• [WHAT IS NEEDED]
Write the listing below out again word for word, without a single picture.

• [DATA EXCERPT]
···
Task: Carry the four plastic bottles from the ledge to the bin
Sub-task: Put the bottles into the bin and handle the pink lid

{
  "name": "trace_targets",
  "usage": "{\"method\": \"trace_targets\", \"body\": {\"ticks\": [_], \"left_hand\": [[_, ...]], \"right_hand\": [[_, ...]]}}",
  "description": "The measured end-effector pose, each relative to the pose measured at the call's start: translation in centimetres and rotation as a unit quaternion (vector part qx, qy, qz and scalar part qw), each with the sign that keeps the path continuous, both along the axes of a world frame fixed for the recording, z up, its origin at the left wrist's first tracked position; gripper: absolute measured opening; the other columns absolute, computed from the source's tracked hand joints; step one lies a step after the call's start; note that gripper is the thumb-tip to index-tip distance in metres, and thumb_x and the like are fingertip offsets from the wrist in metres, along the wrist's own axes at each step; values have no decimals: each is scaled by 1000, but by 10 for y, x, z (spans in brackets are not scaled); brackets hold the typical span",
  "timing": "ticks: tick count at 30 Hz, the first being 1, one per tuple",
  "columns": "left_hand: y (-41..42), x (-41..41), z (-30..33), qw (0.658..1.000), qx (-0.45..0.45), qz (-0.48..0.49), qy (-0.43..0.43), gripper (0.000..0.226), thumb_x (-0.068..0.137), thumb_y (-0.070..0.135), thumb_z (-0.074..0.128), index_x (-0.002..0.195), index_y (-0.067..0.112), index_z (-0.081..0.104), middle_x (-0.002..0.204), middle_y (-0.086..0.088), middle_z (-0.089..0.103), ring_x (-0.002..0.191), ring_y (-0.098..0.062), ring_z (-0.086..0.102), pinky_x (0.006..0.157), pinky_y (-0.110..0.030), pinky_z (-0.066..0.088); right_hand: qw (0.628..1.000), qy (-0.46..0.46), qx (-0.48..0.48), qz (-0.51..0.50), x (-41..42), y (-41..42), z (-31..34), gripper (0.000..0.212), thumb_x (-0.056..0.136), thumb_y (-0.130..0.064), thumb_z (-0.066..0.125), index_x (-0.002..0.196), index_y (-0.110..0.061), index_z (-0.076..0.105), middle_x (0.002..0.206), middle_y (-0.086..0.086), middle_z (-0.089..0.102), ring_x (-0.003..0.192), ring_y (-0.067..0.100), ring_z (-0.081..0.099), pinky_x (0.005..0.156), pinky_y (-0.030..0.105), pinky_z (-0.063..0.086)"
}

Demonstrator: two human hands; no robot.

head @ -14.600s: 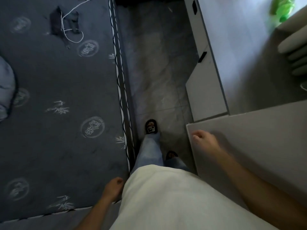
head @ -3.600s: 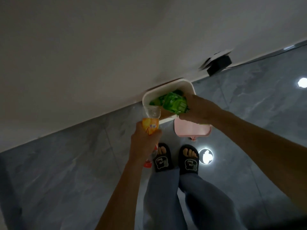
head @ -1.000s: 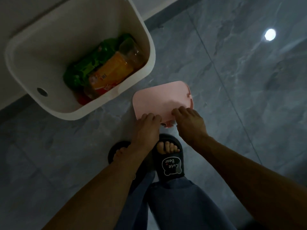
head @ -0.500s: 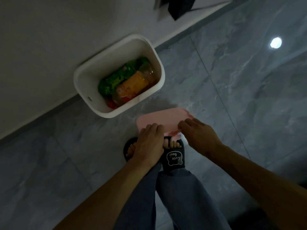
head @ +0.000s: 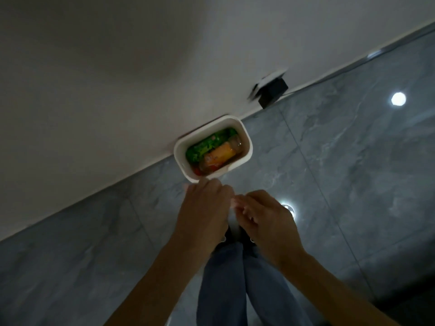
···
• [ANSWER TO THIS EXERCISE]
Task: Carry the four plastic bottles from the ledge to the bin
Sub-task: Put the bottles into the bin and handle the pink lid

{
  "name": "trace_targets",
  "usage": "{\"method\": \"trace_targets\", \"body\": {\"ticks\": [_], \"left_hand\": [[_, ...]], \"right_hand\": [[_, ...]]}}",
  "description": "The measured end-effector pose, each relative to the pose measured at the call's start: translation in centimetres and rotation as a unit quaternion (vector part qx, qy, qz and scalar part qw), each with the sign that keeps the path continuous, both along the axes of a world frame fixed for the recording, z up, its origin at the left wrist's first tracked position; gripper: absolute measured opening; the other columns absolute, computed from the source's tracked hand joints; step one lies a step after the call's start; note that gripper is the thumb-tip to index-tip distance in metres, and thumb_x and the like are fingertip offsets from the wrist in metres, along the wrist's own axes at each step; values have no decimals: each is scaled by 1000, but by 10 for y, x, z (spans in brackets are not scaled); brackets hold the typical span",
  "timing": "ticks: tick count at 30 Hz, the first being 1, one per tuple",
  "columns": "left_hand: y (-41..42), x (-41..41), z (-30..33), qw (0.658..1.000), qx (-0.45..0.45), qz (-0.48..0.49), qy (-0.43..0.43), gripper (0.000..0.226), thumb_x (-0.068..0.137), thumb_y (-0.070..0.135), thumb_z (-0.074..0.128), index_x (-0.002..0.195), index_y (-0.067..0.112), index_z (-0.081..0.104), middle_x (-0.002..0.204), middle_y (-0.086..0.088), middle_z (-0.089..0.103), ring_x (-0.002..0.191), ring_y (-0.098..0.062), ring_z (-0.086..0.102), pinky_x (0.006..0.157), pinky_y (-0.110..0.030), pinky_z (-0.066..0.088); right_hand: qw (0.628..1.000), qy (-0.46..0.46), qx (-0.48..0.48), qz (-0.51..0.50), x (-41..42), y (-41..42), z (-31..34), gripper (0.000..0.212), thumb_x (-0.056..0.136), thumb_y (-0.130..0.064), thumb_z (-0.066..0.125), index_x (-0.002..0.196), index_y (-0.110..0.061), index_z (-0.076..0.105), middle_x (0.002..0.206), middle_y (-0.086..0.086), middle_z (-0.089..0.102), ring_x (-0.003..0.192), ring_y (-0.067..0.100), ring_z (-0.081..0.099), pinky_x (0.005..0.156), pinky_y (-0.030..0.105), pinky_z (-0.063..0.086)"
}

Demonstrator: two human hands; no robot.

head @ -14.600s: 
head @ -3.600s: 
head @ -1.000s: 
head @ -0.500s: 
head @ +0.000s: 

Nothing further is required of the output.